■ Task to complete
From the line that contains "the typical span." through the last line of the data, copy everything exactly and nothing else, omitting the pictures.

[[ Supplied material open ]]

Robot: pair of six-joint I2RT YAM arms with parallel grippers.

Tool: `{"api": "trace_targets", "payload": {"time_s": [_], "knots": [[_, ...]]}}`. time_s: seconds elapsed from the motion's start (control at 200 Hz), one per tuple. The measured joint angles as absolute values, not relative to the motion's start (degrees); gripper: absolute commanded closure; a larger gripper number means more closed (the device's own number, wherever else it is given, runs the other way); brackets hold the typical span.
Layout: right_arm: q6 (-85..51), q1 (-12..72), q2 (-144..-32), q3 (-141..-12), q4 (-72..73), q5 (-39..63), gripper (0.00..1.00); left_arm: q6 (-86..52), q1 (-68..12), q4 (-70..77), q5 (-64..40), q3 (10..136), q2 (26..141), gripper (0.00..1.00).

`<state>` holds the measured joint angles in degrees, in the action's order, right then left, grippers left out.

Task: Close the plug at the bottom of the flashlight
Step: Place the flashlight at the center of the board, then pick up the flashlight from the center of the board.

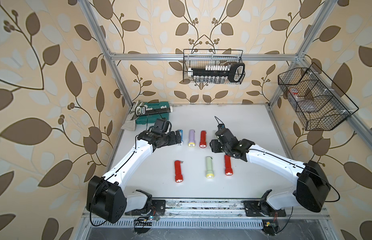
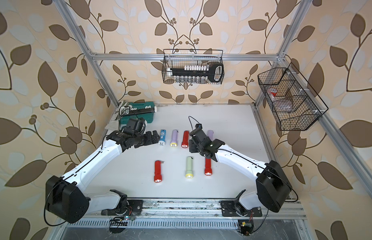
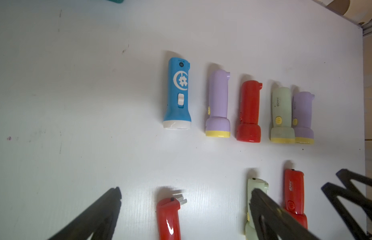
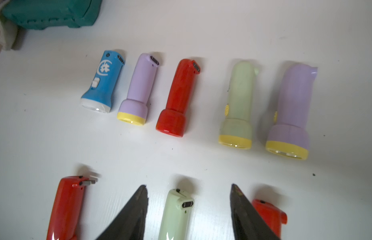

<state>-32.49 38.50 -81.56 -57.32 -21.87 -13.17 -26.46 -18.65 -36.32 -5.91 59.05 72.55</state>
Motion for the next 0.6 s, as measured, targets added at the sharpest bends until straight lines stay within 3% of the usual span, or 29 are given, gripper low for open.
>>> {"api": "trace_targets", "payload": {"time_s": [0.05,0.395,0.605], "knots": [[-30.74,35.97,-81.10,-57.32,-21.32,-12.38,0.02,-27.20,-18.70,-37.01,-6.63,57.82,72.20,0.01],[-26.17,20.36,-74.00,-50.06,-13.89,-1.21,0.02,-32.01,-25.52,-42.98,-7.03,50.09,71.07,0.03],[-22.55,18.28,-70.91,-48.27,-12.88,2.20,0.02,-35.86,-31.92,-45.01,-2.87,49.23,76.14,0.05]]}}
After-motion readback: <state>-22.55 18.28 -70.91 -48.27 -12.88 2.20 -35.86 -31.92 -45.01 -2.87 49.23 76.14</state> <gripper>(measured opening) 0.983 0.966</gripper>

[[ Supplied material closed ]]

■ Written response
Tool: `{"api": "trace_targets", "payload": {"time_s": [_], "knots": [[_, ...]]}}`. time_s: seconds elapsed from the motion's start (control at 200 Hz), one per tuple. The measured joint angles as absolute values, not relative to the motion's start (degrees); gripper: absolute commanded closure; a larger gripper number means more closed (the device's own number, wherever else it is given, runs the other way); brackets hold the typical span.
Layout: right_arm: q6 (-85..51), q1 (-12..72), q2 (-144..-32), q3 (-141..-12), q4 (-72..73), q5 (-39..63), gripper (0.00..1.00); left_arm: q6 (-86..52), q1 (-68..12), q4 (-70..77), q5 (-64..40), q3 (10..136), q2 (26..141), gripper (0.00..1.00).

`<state>` holds the measured joint angles in degrees, in the action's order, right then left, grippers left out.

Task: Close the plug at the bottom of the flashlight
Step: Place the flashlight at the center of the board, then pick up the flashlight from the center of the board.


<state>-32.49 38.50 -81.56 -57.32 -21.87 -13.17 -26.46 -18.65 -36.32 -5.91 59.05 72.55</state>
Motion for the next 0.6 s, as measured, targets added at the sharpest bends until straight lines stay within 3% of the usual span, or 29 are given, gripper low for open.
>>> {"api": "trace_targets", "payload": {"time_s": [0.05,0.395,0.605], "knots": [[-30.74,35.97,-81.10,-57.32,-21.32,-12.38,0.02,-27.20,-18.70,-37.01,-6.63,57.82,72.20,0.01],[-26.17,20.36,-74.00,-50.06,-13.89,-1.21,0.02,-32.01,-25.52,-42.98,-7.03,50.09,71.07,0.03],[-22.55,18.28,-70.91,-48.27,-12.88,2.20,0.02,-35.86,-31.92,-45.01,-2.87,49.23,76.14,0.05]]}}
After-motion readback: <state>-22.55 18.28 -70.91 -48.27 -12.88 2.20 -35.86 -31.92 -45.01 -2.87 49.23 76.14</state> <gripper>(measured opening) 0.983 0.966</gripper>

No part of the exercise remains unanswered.